## TRY IT
Search the entries for the word "below". Copy every line where it turns up.
******
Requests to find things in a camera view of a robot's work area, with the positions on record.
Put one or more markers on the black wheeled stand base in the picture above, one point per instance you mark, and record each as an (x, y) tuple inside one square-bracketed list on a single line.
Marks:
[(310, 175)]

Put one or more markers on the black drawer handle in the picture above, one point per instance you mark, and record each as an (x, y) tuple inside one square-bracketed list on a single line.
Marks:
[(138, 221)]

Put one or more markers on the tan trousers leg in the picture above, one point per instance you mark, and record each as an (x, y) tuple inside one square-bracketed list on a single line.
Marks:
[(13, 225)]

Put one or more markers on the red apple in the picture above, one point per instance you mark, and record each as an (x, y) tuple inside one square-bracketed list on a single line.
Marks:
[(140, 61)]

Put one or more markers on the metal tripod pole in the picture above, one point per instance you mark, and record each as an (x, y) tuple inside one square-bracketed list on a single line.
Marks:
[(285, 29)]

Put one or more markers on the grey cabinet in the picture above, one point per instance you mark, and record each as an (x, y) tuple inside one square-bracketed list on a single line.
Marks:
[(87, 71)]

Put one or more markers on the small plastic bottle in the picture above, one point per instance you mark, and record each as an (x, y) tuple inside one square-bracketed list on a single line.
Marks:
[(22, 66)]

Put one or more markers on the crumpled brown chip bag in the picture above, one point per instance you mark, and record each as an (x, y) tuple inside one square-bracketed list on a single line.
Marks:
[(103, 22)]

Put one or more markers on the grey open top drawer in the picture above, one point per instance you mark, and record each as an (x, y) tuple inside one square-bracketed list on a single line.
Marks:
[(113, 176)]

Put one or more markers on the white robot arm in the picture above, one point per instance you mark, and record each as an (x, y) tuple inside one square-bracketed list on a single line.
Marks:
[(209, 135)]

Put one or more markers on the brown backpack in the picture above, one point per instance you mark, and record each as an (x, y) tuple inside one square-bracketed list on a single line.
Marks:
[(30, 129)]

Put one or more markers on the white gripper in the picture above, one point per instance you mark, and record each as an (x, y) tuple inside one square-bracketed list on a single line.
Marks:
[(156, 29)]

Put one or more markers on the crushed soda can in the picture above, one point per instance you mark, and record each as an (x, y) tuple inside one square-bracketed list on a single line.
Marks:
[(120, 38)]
******
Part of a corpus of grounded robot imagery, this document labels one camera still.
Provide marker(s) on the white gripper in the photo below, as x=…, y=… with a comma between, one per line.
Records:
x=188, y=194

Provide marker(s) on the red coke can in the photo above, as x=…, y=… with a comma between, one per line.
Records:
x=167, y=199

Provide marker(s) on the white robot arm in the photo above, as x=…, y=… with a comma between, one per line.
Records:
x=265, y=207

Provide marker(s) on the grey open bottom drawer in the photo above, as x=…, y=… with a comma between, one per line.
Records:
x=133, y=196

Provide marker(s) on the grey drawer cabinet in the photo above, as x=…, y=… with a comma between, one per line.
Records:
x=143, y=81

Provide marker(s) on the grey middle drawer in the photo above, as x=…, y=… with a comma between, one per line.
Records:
******
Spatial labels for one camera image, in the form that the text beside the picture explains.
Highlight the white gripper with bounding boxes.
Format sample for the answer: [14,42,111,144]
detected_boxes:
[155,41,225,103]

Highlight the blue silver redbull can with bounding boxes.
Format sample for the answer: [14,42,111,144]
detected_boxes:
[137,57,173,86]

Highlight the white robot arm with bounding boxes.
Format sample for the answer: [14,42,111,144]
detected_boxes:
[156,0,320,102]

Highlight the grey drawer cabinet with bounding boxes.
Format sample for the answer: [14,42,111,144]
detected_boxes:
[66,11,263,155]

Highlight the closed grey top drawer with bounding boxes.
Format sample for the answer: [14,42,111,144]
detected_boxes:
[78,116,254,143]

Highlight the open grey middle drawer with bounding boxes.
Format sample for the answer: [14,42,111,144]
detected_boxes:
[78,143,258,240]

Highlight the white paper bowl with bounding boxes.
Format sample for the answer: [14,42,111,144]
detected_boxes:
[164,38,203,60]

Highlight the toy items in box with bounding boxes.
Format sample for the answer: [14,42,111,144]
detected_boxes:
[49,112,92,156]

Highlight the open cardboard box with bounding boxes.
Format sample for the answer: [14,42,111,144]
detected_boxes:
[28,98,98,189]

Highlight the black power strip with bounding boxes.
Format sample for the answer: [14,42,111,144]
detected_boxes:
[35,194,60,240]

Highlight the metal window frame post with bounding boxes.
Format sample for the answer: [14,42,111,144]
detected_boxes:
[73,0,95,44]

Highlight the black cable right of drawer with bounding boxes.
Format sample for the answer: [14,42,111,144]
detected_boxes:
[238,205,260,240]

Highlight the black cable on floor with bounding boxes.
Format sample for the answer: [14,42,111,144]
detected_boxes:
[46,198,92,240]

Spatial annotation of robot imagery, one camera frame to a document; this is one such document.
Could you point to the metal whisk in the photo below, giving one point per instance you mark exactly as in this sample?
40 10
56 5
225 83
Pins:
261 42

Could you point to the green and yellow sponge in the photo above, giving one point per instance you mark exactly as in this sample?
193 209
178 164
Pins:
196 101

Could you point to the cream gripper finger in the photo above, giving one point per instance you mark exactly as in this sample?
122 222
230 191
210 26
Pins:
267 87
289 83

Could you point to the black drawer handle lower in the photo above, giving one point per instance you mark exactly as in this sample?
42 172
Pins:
******
## EXPECTED OUTPUT
Provide marker(s) on the white gripper in the photo below, as x=…, y=… with a comma between, one per line.
Could you point to the metal whisk in the photo below, giving one point per instance you mark exactly as in this sample?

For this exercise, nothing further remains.